Regional Oversight Monitor - Northeast, Southeast, Central and West

Join a Legacy of Innovation 125 Years and Counting!

Daiichi Sankyo Group is dedicated to the creation and supply of innovative pharmaceutical therapies to improve standards of care and address diversified, unmet medical needs of people globally by leveraging our world-class science and technology. With more than 125 years of scientific expertise and a presence in more than 20 countries, Daiichi Sankyo and its 18,000 employees around the world draw upon a rich legacy of innovation and a robust pipeline of promising new medicines to help people. In addition to a strong portfolio of medicines for cardiovascular diseases, under the Group’s 2025 Vision to become a “Global Pharma Innovator with Competitive Advantage in Oncology,” Daiichi Sankyo is primarily focused on providing novel therapies in oncology, as well as other research areas centered around rare diseases and immune disorders.   
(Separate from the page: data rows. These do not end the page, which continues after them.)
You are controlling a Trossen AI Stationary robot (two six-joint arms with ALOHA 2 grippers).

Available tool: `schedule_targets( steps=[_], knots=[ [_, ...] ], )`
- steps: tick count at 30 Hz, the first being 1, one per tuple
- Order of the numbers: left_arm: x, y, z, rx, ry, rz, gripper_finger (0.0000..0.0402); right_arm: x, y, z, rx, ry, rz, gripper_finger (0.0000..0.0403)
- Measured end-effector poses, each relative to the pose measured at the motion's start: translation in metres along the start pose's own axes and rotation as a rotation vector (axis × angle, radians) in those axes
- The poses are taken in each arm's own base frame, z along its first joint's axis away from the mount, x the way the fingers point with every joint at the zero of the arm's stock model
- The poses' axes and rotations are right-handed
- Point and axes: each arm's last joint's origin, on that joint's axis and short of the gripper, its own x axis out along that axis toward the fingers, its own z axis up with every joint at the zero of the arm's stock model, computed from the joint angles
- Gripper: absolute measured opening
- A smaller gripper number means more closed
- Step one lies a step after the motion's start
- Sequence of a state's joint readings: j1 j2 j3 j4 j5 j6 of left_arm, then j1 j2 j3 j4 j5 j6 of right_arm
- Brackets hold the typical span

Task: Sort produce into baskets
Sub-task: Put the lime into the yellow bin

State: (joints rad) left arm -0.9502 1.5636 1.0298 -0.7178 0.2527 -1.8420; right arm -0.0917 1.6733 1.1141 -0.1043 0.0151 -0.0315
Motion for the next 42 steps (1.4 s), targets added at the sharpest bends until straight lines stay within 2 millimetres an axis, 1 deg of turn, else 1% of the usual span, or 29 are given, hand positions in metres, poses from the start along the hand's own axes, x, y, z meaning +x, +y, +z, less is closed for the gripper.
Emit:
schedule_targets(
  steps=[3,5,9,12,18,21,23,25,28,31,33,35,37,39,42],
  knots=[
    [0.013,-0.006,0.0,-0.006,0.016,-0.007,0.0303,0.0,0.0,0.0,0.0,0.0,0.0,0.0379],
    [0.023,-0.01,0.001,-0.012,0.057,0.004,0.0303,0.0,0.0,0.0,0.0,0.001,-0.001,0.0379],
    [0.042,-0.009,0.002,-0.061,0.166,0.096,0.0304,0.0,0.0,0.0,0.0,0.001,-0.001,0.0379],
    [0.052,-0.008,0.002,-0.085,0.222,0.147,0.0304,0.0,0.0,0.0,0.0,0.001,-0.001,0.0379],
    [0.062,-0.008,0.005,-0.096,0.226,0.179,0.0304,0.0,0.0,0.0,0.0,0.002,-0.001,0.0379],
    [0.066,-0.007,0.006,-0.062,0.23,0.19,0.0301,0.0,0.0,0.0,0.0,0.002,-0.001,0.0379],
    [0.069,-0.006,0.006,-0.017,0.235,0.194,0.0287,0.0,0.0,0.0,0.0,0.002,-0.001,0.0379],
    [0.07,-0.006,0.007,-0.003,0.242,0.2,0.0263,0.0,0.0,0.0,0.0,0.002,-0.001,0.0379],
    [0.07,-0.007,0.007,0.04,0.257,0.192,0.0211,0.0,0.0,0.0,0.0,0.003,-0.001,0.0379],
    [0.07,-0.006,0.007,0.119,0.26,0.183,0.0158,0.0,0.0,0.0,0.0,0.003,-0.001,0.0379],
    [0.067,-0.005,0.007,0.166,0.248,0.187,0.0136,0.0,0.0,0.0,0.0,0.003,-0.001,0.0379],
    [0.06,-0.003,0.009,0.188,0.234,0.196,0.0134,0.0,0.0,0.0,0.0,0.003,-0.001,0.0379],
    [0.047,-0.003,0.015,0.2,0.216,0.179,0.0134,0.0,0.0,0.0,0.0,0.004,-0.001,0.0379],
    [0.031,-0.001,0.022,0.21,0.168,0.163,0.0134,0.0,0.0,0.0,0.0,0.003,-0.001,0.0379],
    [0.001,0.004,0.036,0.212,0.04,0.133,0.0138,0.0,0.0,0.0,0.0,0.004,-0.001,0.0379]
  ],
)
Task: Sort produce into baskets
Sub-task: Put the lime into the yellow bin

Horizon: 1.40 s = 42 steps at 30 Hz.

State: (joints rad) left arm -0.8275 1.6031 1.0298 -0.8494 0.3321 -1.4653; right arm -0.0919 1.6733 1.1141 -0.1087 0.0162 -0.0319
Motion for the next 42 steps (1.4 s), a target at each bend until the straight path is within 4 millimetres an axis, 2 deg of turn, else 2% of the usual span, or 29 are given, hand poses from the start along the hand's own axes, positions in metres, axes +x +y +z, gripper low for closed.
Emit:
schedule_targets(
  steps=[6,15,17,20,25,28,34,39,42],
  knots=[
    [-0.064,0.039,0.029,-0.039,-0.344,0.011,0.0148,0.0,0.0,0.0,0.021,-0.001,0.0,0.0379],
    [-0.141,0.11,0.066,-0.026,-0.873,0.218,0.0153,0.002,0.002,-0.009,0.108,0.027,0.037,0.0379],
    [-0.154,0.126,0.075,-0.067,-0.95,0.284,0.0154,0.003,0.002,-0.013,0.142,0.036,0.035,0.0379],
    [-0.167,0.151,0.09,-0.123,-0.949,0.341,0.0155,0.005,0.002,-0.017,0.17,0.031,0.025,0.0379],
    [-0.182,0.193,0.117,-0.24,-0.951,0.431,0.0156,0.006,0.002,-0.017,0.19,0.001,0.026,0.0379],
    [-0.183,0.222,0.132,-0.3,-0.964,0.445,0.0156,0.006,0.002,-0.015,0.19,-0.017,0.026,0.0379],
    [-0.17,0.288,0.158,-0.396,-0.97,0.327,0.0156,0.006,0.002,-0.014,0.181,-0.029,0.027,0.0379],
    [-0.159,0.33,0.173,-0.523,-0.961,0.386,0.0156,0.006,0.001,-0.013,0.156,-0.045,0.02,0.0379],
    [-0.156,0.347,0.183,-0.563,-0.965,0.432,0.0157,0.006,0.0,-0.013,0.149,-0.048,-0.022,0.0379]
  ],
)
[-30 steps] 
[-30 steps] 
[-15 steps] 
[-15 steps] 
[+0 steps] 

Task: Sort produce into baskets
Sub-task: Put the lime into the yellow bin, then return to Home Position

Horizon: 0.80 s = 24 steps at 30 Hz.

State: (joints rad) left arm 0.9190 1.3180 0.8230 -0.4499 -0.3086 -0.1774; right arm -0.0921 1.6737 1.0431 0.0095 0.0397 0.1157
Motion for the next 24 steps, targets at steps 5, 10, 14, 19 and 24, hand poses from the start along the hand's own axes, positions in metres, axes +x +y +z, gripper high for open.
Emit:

We are hiring (4) regionally based roles. Sites are located in Northeast, South East, Central and West regions. Preference is for candidates to reside within the region.

Responsibilities:

Sponsor Oversight Visits – Site Assessment Visits

Onsite and Remote Oversight Monitoring:

• Perform both onsite and remote Site Assessment Visits as part of sponsor oversight. Assess protocol compliance, data accuracy, GCP compliance, gaps in site practices and gaps in monitoring practices. Other aspects of the clinical trial, site performance and/or monitoring may also be evaluated as needed.
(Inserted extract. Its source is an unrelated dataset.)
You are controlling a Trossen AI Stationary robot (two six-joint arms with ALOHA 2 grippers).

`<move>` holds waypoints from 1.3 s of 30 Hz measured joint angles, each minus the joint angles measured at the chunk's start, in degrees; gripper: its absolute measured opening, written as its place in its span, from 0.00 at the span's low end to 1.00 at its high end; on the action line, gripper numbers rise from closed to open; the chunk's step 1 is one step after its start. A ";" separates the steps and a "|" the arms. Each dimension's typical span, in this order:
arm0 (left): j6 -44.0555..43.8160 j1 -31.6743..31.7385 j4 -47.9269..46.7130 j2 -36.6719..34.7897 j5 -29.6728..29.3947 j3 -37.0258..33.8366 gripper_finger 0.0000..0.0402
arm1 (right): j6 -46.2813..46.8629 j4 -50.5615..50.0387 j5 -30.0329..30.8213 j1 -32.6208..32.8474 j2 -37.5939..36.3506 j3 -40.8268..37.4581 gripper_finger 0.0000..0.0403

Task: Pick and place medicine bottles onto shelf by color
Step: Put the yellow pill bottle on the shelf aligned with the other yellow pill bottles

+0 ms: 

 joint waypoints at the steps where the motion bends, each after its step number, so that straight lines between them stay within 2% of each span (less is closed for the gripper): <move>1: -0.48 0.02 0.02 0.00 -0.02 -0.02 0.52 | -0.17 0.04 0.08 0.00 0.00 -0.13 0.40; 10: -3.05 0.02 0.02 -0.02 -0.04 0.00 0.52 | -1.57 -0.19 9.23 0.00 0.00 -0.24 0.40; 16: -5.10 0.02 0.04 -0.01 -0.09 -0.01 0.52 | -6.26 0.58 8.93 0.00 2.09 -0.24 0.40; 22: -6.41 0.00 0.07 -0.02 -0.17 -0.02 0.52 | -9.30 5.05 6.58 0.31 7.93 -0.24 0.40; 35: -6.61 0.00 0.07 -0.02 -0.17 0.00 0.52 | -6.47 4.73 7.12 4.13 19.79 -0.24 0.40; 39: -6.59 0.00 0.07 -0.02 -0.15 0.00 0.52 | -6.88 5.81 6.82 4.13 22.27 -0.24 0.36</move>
• Provide real-time feedback during site visits on critical aspects such as informed consent process and overall data quality. Provide mentoring and coaching as needed. Contribute to and support the oversight of the agreed RBQM strategy and ensure the strategy is in place for every study for CRAs to execute against. Prepare comprehensive oversight reports summarizing findings, recommendations and corrective actions from Site Assessment Visits.

Study Operations Oversight Management:

• Report findings and collaborate with Monitoring Oversight team and GCO study teams for issue escalation and identified gaps. Maintain comprehensive records of monitoring oversight activities, including documentation of the selection of sites for the Site Assessment Visits. Assist with trend analysis of issues and gaps identified across all Site Assessment Visits.

• Liaise with CROs and/or cross-functional teams to implement quality control measures and risk management strategies to proactively identify and mitigate potential risks of site/CRO monitor oversight findings

Qualifications: Successful candidates will be able to meet the qualifications below with or without a reasonable accommodation.

Education:

• Bachelor's Degree BA/BS in related discipline required.

Experience Qualifications:

• BA/BS in related discipline required

• 6+ years’ pharmaceutical-industry experience, at least 5 of which is in a clinical operations CRA capacity with significant involvement in on-site monitoring. Preferred

• Experience in mentoring and training sites and/or other CRAs required

• Relevant therapeutic experience and proven ability to learn new indications. Preferred

• Strong knowledge of GCP, ICH and other applicable regulatory requirements required

• Proficiency in EDC, eSource, eMR and eTMF systems preferred

• Ability to collaborate with a well-connected network with other Early/Late Leaders and Clinical Operations Leadership required

• Demonstrated ability to set and manage priorities, resources, performance targets and project initiatives in a global environment required

• Excellent intrapersonal and communication skills required

• Willingness to travel both domestic and international required

• Proven ability to develop successful collaborations with internal and external partners required

• Maintains high standards, including a commitment to Daiichi Sankyo values, policies and employment principles required

Travel:

• Ability to travel up to 40% Some travel expected and potential for this to increase if/when additional sponsor oversight strategy is defined.

Daiichi Sankyo, Inc. is an equal opportunity/affirmative action employer. Qualified applicants will receive consideration for employment without regard to sex, gender identity, sexual orientation, race, color, religion, national origin, disability, protected veteran status, age, or any other characteristic protected by law.